冷静と情熱のあいだ Blu
「冷静と情熱のあいだ」は、2人の作家が男女2人の登場人物それぞれの視点から書いた物語である。女性を主人公とした話を書いたのが江国香織の「冷静と情熱のあいだ Rosso」、そして男性の主人公、順正の視点で書かれたのがこの「冷静と情熱のあいだBlu」である。
大抵の物語は、ある登場人物1人の視点に立ったものか、あるいは視点がめまぐるしく移り変わるもののどちらかである。そんな中、1つの物語を2つの視点から作り上げたところが大変面白い。
辻仁成の本はこれで2つ目。前の本の感想文を書いたような気がするのだが見当たらないので、勘違いだろう。覚えている限り、尻切れトンボな感じがしたもののなかなか良いと思ったというような感想だったはずである。
この作品は前半のイタリアにいる順正の生活の表現はなかなか面白い。村上春樹ほどカッコつけすぎではないのだが、今の人が憧れるようなことを書き、読んでいてリズムがよい。
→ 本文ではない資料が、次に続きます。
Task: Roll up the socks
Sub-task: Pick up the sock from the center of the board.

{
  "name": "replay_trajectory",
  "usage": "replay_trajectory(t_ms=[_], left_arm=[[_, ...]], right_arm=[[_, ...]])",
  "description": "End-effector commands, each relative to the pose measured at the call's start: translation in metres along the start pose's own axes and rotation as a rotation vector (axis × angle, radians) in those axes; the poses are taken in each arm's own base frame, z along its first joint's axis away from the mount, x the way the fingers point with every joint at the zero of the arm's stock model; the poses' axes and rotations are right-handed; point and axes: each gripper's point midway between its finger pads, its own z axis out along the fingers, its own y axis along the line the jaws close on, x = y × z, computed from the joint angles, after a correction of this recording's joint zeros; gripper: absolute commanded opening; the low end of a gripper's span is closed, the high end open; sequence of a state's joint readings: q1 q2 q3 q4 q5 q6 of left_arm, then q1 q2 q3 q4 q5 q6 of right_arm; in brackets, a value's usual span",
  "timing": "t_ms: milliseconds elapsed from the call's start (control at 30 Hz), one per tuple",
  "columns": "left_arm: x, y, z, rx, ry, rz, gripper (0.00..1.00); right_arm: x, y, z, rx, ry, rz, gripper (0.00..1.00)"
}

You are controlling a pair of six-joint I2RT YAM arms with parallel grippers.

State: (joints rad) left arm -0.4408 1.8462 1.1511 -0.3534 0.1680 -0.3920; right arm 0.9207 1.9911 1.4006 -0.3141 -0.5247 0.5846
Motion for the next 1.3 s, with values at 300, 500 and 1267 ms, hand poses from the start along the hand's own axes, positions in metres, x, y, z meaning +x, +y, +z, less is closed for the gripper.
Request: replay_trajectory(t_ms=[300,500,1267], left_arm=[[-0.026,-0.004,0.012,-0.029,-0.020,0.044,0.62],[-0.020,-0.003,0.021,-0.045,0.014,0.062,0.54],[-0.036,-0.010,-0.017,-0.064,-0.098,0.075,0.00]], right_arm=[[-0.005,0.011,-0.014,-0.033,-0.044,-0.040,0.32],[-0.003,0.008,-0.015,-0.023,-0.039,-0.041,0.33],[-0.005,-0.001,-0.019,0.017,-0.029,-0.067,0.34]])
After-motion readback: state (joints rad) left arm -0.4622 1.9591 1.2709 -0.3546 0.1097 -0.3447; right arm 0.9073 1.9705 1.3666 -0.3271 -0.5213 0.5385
しかし、後半に日本に戻ってきたあたりから、物語が雑になってきたように感じた。
この作品には順正と一方の主人公であるあおいが8年来の約束を信じ、その場所で会おうとするクライマックスがある。そこに向けて話は盛り上がっていくのである。徐々にその盛り上がりが高まる前半は良い。しかし、後半、思い切ってその場所に向かう理由が今ひとつ納得できず盛り上がりを急ぎすぎたきらいがある。
とはいえ、全体としてはまあまあ良い出来だと思う。また作者の作品を読んでみてもいいかなと思う。
この作品と対を成す江国香織の「冷静と情熱のあいだ Rosso」も随分前に読んだが、こちらの方が面白かったように思う。